With an Office365 account and the same scope, I get: IMAP tells me "Authentication fails", and EWS just hangs.

[benbucksch]

scope offline_access EWS.AccessAsUser.All works for Office365 using EWS. It fails for Outlook.com using EWS with: "The provided value for the input parameter 'scope' is not valid. The scope 'offline_access EWS.AccessAsUser.All' is not configured for this tenant."

[benbucksch]

scope offline_access IMAP.AccessAsUser.All SMTP.Send fails with "Authenticate failed" when using IMAP, on both Office365 and outlook.com.

[benbucksch]

Note: In all IMAP tests above, I used the manual config to switch auth method to OAuth2, and the latest master (git commit 3a944918) of Mustang is required.

[benbucksch]

With scope offline_access https://outlook.office.com/.default and Office365 and default IMAP config, I get "login failed". But we might have explicitly disabled basic auth with IMAP in this account in the past, for testing.

With manual config, IMAP, and OAuth2, IMAP seems to work, but SMTP fails with: "535 5.7.139 Authentication unsuccessful, SmtpClientAuthentication is disabled for the Tenant. Visit https://aka.ms/smtp_auth_disabled for more information." Again, the error message referring to "tenant" suggests that this might be our test configuration of this Office365 account.

Same config with EWS works.

With outlook.com and IMAP with password, it works. With IMAP and OAuth2, it also works.

With EWS, I get "Forbidden"

So, this is the most functional scope so far.

[jermy-c]

Scope: offline_access https://outlook.office.com/IMAP.AccessAsUser.All https://outlook.office.com/POP.AccessAsUser.All https://outlook.office.com/SMTP.Send https://outlook.office.com/EWS.AccessAsUser.All https://outlook.office.com/EAS.AccessAsUser.All

Seems like it works for Outlook.com.

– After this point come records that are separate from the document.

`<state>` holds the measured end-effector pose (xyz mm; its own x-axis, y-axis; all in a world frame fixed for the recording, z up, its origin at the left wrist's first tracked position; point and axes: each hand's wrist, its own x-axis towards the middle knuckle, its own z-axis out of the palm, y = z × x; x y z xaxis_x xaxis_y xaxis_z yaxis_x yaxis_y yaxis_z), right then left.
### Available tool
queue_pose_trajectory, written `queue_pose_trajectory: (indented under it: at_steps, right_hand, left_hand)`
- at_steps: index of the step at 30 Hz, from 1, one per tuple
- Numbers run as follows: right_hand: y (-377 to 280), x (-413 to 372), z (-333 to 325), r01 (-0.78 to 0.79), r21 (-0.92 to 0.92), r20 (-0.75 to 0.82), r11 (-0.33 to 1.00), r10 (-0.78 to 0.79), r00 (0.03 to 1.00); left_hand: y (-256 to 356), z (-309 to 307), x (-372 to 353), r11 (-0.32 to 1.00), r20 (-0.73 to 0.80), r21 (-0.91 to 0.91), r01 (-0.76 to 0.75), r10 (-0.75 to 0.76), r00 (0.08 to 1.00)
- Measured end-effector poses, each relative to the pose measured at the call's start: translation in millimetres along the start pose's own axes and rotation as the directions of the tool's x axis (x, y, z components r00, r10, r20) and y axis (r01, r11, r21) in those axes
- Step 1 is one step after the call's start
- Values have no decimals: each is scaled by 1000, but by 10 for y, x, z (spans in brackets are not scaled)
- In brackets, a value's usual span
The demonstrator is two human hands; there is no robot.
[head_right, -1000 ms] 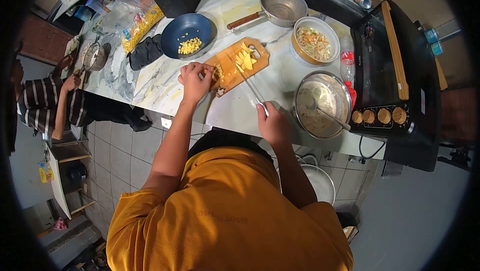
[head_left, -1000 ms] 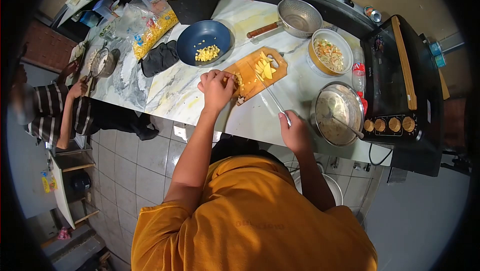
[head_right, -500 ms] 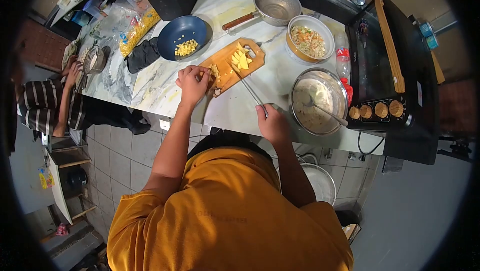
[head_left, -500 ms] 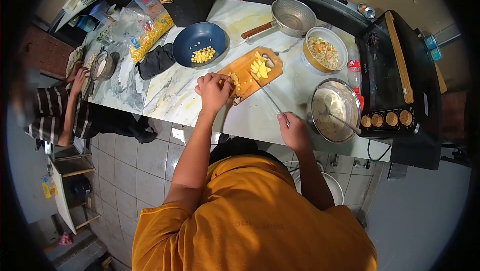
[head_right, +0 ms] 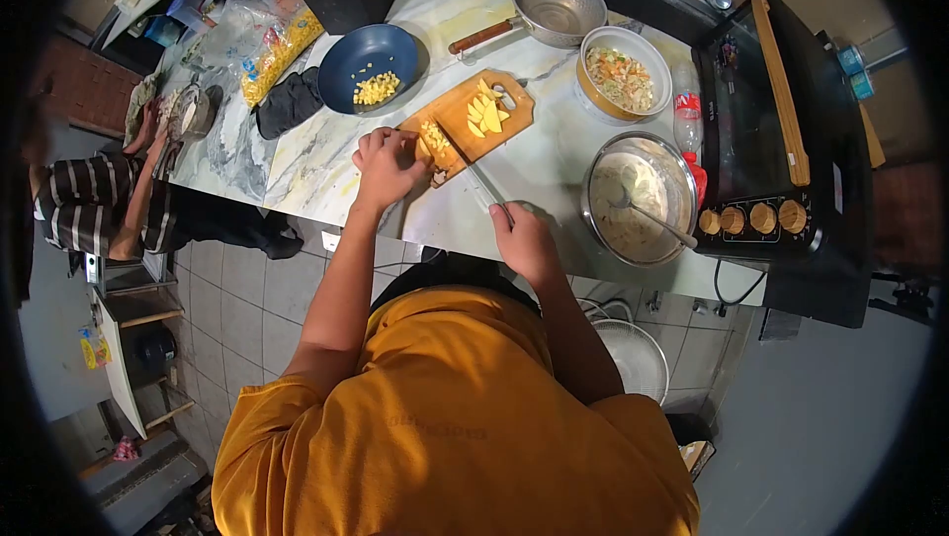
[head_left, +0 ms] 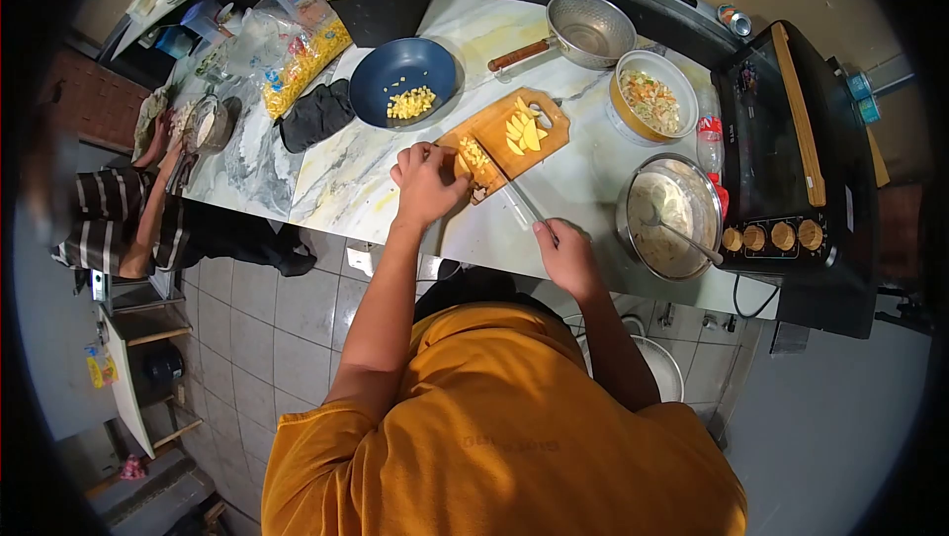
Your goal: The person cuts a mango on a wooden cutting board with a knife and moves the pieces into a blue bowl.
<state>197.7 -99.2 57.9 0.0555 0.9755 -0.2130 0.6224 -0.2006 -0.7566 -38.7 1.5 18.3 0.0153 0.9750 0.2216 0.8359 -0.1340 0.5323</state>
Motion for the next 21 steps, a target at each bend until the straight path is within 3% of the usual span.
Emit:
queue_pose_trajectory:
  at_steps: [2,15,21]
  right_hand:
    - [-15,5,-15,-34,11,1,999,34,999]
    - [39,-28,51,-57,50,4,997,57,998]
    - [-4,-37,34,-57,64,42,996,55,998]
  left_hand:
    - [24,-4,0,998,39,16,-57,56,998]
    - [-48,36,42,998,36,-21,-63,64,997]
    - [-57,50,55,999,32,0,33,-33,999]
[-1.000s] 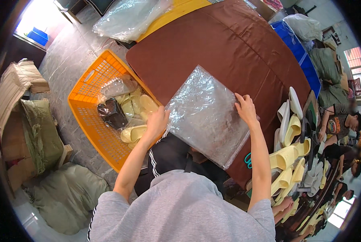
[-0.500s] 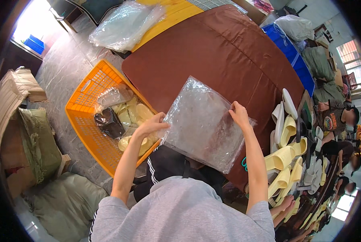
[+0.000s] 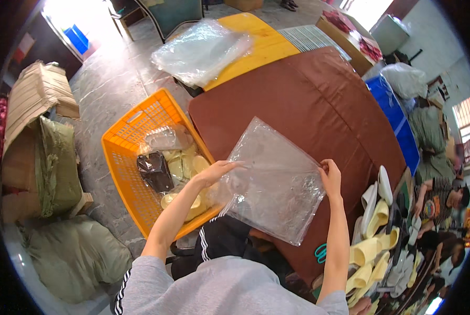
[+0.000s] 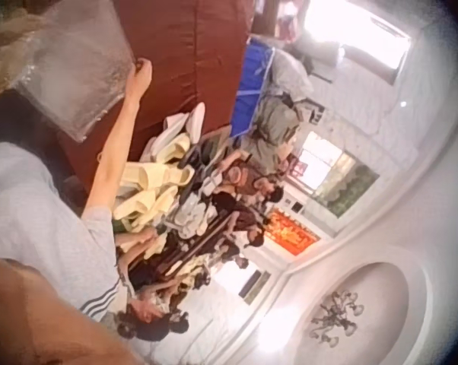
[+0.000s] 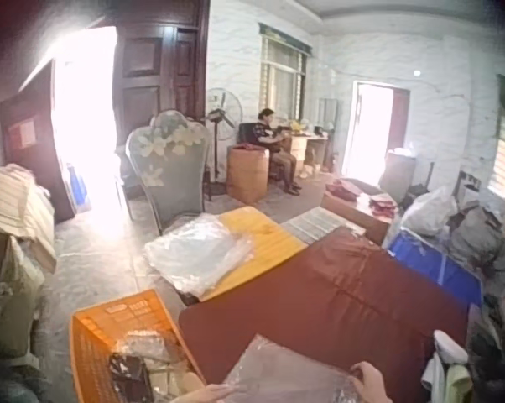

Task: The person packs pairs of slippers into plastic bags by hand and arranges the bags on the table.

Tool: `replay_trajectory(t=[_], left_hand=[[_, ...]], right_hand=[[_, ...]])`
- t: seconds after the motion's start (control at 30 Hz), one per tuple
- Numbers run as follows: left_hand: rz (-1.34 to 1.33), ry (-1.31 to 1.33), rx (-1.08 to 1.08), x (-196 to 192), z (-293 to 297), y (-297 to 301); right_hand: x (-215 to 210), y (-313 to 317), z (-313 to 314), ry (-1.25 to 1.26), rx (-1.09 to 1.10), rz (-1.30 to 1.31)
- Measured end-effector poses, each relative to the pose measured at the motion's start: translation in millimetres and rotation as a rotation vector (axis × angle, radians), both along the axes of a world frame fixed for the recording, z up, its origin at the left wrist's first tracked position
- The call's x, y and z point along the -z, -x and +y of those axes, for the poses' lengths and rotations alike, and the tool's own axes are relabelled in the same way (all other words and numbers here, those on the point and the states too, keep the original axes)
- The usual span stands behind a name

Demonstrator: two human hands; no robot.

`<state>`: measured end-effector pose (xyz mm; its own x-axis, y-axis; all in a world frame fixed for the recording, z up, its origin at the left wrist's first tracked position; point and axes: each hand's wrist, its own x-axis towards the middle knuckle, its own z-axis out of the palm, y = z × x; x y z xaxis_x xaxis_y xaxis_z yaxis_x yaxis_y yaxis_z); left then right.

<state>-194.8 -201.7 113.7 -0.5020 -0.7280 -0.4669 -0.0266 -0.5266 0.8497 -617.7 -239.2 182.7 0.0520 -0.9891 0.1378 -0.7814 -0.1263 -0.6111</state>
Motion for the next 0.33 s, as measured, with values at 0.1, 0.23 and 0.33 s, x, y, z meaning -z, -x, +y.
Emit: replay_trajectory(t=[0.1,0.23,0.33], left_hand=[[-0.055,0.149,-0.115,-16.7,-7.5,-14.0],[-0.02,0.332,-0.055,-57.3,-47.8,-32.9],[-0.161,0.505,0.062,-86.5,-109.2,-33.4]], right_hand=[[2.0,-21.8,0.0,0.264,0.006,0.217],[2.2,-97.9,45.3,0.364,-0.233,0.171],[-18.9,-174.3,77.5,0.153,-0.609,-0.063]])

This image was translated with Google Lens.

These were the permission granted.

[jermy-c]

Scope: offline_access https://outlook.office.com/IMAP.AccessAsUser.All https://outlook.office.com/POP.AccessAsUser.All https://outlook.office.com/SMTP.Send https://outlook.office.com/EWS.AccessAsUser.All https://outlook.office.com/EAS.AccessAsUser.All

Failed for IMAP and SMTP. Because of SMTP failing authentication. Was successful for EWS.

[benbucksch]

@jermy-c which account was this, respectively?

[benbucksch]

FYI, with git commit 1605095c86, I changed the scope for Microsoft Office365 and outlook.com to offline_access https://outlook.office.com/.default for now.

[jermy-c]

@jermy-c which account was this, respectively?

Scope: offline_access https://outlook.office.com/IMAP.AccessAsUser.All https://outlook.office.com/POP.AccessAsUser.All https://outlook.office.com/SMTP.Send https://outlook.office.com/EWS.AccessAsUser.All https://outlook.office.com/EAS.AccessAsUser.All

Failed for IMAP and SMTP. Because of SMTP failing authentication. Was successful for EWS.

This was the Office365 account.

[jermy-c]

With EWS, I get "Forbidden"

I get the error also for @outlook.com and this in the console.

[jermy-c]

offline_access https://outlook.office.com/.default doesn't work for my @outlook.com account.

[benbucksch]

This is IMAP, right? The SMTP server hostname seems wrong.

[jermy-c]

This is IMAP, right? The SMTP server hostname seems wrong.

Yes. What's the correct host name?

I got those from here: https://support.microsoft.com/en-us/office/pop-imap-and-smtp-settings-for-outlook-com-d088b986-291d-42b8-9564-9c414e2aa040

[benbucksch]

See https://v1.ispdb.net/outlook.com https://v1.ispdb.net/office365.com

[jermy-c]

I'm still getting the same error for my Outlook.com account. But the scope works for Office365 with EWS.

[benbucksch]

@jermy-c That may be caused by our client registration. We are using the Beonex test client registration. It was registered in 2020, before Outlook.com had OAuth2. (The error message mentions "client".) Microsoft distinguishes between business and personal accounts in the client registration.

[jermy-c]

Scope: offline_access https://outlook.office.com/IMAP.AccessAsUser.All https://outlook.office.com/POP.AccessAsUser.All https://outlook.office.com/SMTP.Send https://outlook.office.com/EWS.AccessAsUser.All https://outlook.office.com/EAS.AccessAsUser.All

Outlook.com account

[benbucksch]

@jermy-c You're using OAuth2 (not Password) as authentication method, right? (It's not on the scrennshots)

[jermy-c]

Yes, I'm using OAuth2 as the Auth method. I should mention that along with screenshots.